Options (simplified from real world project)

  • ​using SSE:
    /GS /Qopenmp /Qrestrict /Qansi-alias /W3 /Qdiag-disable:"4267" /Qdiag-disable:"4251" /Zc:wchar_t /Zi /O2 /Ob2 /Fd"Release\64\vc120.pdb" /fp:fast  /Qstd=c++11 /Qipo /GF /GT /Zc:forScope /GR /Oi /MD /Fa"Release\64\" /EHsc /nologo /Fo"Release\64\" /Ot /Fp"Release\64\TestPlugin.pch"
  • using AVX:
    /Qopenmp /Qrestrict /Qansi-alias /W3 /Qdiag-disable:"4267" /Qdiag-disable:"4251" /Zc:wchar_t /Zi /O2 /Ob2 /Fd"Release\64\vc120.pdb" /fp:fast  /Qstd=c++11 /Qipo /GF /GT /Zc:forScope /GR /arch:AVX /Oi /MD /Fa"Release\64\" /EHsc /nologo /Fo"Release\64\" /Ot /Fp"Release\64\TestPlugin.pch" 
0 Kudos
29 Replies
TimP
Black Belt
244 Views

I see a significant increase in run time when adding /arch:CORE-AVX2 or /arch:AVX to the build options, in 15.0 beta compiler as wel (using VS2012)l.  I don't know if the differences are buried in the svml library, __svml_atan2f4 vs. __svml_atan2f8. A plain AVX box (which I don't have available) may be needed to see whether an svml performance regression appears with AVX as opposed to AVX2.
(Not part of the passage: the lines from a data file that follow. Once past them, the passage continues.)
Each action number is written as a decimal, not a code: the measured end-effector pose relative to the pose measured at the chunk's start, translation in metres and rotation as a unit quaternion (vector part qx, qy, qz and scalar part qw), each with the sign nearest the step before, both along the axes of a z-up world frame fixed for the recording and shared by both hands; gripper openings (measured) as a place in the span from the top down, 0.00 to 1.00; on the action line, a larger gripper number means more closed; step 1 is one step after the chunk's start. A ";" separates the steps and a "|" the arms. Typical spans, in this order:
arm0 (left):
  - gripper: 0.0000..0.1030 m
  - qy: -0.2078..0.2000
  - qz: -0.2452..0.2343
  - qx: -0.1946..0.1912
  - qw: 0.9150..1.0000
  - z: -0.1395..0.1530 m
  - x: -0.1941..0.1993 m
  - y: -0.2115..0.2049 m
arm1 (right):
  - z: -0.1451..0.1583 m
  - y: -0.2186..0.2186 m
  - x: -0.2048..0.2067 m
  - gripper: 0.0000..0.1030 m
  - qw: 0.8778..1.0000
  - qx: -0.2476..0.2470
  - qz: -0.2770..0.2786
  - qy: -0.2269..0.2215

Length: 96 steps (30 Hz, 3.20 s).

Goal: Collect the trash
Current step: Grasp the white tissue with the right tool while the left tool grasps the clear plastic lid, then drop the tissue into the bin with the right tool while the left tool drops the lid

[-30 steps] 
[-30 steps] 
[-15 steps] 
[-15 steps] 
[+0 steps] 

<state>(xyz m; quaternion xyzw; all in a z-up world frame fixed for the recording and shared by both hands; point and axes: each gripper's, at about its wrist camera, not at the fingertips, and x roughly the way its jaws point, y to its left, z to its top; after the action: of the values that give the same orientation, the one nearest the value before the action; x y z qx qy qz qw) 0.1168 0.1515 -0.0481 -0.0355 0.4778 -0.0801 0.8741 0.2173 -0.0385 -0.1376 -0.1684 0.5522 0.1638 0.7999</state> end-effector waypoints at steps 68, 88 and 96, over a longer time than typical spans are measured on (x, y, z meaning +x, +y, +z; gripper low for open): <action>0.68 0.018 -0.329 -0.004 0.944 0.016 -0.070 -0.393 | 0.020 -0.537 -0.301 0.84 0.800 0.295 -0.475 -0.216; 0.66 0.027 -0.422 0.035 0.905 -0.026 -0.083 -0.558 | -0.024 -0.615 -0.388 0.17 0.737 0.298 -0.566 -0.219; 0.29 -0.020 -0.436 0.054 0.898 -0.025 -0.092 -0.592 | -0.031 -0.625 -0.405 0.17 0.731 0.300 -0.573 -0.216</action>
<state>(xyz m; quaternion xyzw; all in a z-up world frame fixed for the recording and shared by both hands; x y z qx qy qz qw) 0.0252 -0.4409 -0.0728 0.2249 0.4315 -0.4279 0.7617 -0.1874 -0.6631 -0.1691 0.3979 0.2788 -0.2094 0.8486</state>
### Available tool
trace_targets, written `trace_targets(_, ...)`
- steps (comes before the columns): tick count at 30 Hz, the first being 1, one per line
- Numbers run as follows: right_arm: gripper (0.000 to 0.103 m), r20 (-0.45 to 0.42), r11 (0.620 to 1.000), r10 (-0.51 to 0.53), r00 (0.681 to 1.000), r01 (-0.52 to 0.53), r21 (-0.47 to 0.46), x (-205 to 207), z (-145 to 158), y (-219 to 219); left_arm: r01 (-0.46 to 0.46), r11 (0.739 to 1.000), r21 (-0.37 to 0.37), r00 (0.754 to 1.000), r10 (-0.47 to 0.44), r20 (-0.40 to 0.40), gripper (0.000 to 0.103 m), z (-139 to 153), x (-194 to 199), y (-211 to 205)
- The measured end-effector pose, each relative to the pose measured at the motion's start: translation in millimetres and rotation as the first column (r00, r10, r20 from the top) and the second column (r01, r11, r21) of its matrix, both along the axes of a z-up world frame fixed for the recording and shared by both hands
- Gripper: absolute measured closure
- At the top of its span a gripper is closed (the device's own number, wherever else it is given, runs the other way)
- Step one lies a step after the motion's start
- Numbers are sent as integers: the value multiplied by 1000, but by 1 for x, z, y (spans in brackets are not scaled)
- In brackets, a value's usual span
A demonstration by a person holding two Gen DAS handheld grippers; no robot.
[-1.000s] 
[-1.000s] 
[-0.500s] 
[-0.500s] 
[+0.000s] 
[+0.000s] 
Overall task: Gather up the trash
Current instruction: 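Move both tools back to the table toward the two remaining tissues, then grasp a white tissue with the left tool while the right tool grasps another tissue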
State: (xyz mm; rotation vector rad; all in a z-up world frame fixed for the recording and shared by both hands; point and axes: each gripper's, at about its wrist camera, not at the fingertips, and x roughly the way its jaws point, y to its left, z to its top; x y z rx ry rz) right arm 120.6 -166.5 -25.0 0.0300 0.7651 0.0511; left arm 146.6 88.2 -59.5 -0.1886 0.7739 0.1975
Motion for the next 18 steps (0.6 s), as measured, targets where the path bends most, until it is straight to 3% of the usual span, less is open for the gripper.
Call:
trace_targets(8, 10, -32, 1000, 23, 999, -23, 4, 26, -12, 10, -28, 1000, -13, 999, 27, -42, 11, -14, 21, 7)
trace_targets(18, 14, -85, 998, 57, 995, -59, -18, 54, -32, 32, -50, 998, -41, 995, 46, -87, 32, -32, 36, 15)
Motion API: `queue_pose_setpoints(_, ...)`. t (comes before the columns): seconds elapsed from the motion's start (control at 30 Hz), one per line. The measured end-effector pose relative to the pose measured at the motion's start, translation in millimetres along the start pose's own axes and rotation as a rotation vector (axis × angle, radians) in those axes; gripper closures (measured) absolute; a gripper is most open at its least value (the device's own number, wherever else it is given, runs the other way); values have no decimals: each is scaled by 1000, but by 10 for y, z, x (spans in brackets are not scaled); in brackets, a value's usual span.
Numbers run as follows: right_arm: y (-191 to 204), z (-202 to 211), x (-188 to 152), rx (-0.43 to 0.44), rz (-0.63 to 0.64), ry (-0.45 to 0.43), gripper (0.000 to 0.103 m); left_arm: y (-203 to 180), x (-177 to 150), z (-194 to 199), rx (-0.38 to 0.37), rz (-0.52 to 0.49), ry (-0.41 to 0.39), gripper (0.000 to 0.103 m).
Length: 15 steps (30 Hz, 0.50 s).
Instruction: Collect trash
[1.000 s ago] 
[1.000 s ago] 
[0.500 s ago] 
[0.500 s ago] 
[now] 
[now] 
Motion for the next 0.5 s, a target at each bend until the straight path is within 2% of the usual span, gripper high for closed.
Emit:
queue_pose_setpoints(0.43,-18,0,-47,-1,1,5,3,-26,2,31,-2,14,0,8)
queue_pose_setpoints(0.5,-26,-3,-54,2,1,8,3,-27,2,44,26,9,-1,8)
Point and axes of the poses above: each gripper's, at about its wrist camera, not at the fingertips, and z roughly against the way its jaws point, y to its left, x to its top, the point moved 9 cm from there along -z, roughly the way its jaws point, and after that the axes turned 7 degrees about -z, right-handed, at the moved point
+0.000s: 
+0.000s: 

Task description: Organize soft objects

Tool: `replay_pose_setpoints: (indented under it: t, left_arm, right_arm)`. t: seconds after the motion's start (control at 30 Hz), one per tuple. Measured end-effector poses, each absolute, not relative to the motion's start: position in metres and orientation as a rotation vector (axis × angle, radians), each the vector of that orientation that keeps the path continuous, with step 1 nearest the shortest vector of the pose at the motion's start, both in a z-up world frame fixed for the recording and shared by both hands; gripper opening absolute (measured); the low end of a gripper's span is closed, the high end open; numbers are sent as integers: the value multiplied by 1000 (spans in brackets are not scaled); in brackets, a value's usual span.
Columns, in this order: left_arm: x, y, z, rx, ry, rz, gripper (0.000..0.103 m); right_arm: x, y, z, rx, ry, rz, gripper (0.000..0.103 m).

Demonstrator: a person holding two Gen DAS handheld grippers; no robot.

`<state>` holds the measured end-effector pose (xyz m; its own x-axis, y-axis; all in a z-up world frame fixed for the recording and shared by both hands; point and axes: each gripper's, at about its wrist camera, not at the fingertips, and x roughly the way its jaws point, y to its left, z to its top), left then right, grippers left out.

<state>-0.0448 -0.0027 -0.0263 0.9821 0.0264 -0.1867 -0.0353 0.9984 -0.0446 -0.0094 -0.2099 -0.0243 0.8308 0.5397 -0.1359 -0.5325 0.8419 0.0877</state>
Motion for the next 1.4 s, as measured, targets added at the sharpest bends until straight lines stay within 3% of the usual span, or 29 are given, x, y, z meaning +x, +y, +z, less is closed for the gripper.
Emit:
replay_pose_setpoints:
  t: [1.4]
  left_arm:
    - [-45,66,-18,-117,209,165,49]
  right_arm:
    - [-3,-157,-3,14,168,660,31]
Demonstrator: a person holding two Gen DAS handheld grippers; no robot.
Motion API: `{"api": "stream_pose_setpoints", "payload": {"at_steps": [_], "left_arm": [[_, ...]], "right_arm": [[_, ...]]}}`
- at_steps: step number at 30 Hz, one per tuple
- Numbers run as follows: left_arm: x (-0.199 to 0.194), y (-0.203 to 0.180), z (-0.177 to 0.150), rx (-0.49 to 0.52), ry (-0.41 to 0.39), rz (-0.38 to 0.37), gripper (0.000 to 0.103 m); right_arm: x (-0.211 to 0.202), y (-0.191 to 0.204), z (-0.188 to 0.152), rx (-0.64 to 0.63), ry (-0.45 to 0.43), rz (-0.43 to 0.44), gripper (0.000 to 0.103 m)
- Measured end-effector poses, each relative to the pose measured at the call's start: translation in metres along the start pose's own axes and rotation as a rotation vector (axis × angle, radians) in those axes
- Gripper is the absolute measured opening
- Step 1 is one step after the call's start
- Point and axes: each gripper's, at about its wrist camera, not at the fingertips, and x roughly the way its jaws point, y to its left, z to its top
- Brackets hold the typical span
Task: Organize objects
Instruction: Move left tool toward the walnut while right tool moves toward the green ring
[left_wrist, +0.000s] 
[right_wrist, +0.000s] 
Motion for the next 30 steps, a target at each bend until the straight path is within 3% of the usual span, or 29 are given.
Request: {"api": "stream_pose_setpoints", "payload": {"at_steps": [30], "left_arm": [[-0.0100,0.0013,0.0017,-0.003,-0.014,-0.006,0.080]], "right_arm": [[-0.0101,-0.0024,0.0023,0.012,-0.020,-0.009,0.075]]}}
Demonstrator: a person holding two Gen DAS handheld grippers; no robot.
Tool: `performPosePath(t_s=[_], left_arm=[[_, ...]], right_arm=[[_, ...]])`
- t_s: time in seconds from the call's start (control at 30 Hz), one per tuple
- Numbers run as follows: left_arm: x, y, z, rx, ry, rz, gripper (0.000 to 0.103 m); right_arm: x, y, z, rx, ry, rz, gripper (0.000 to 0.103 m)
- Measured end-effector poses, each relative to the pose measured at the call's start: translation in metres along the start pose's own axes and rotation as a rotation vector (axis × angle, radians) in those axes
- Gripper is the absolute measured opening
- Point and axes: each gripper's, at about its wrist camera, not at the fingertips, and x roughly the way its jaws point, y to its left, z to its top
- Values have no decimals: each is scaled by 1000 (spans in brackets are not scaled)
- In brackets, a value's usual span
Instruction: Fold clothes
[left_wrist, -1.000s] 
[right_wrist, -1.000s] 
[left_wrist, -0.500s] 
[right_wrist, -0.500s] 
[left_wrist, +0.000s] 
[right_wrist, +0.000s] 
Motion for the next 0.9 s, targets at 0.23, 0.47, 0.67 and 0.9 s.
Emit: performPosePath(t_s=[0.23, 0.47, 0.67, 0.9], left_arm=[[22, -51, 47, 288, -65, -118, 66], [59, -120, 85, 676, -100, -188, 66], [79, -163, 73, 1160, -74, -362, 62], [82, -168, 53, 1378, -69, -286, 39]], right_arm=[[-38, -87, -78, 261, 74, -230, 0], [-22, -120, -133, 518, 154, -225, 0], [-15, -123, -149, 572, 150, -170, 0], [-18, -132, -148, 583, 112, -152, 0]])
It would be preferable to try the cases with 32-byte alignment; otherwise results may not be consistent (even with SSE).  I didn't see this possible issue having an effect in my attempt.

The AVX (or AVX2) version appears to perform about the same as with the Microsoft compiler.  So I will try to figure out whether the time is actually spent in __svml_atan2f8 or maybe it fails to enter the vectorized loop version.

g++ (where there is no vectorization of atan) appears to run the case much faster, but I suspect it may be short-cutting timing loops.

TimP
Black Belt
244 Views

I'm finding Windows 8.1 decidedly unfriendly as to how I might view the VTune screenshot.  Possibly it's due to my having to remove NotePad due to other issues with that.

It shows me the following (Intel64 mode):

_svml_satan2_cout_rare 3.2s

_svml_atan2f8_l9             1.4s

_svml_atanf8                    0.2s

which appears to confirm that it takes frequently a non-vector branch inside svml_atan2f8.  By contrast, the SSE version shows

_svml_atan2f4_h9     0.8s

_svml_atanf4_h9       0.5s

Bernard
Black Belt
244 Views

@Tim

>>>It shows me the following (Intel64 mode):

_svml_satan2_cout_rare 3.2s

_svml_atan2f8_l9             1.4s

_svml_atanf8                    0.2s>>>

Are these functions ordered in some caller-callee relationship?

Bernard
Black Belt
244 Views

I wonder if compiler optimized the second loop (probably by removing it and only once calculating atan2f values) where atan2f was operating on the arrays filled with identical values.

 
Marián__VooDooMan__M
New Contributor II
244 Views

Couldn't this be related to my report @ https://software.intel.com/en-us/forums/topic/516011 by chance?

TimP
Black Belt
244 Views

iliyapolak wrote:

@Tim

>>>It shows me the following (Intel64 mode):

_svml_satan2_cout_rare 3.2s

_svml_atan2f8_l9             1.4s

_svml_atanf8                    0.2s>>>

Are these functions ordered in some caller-callee relationship?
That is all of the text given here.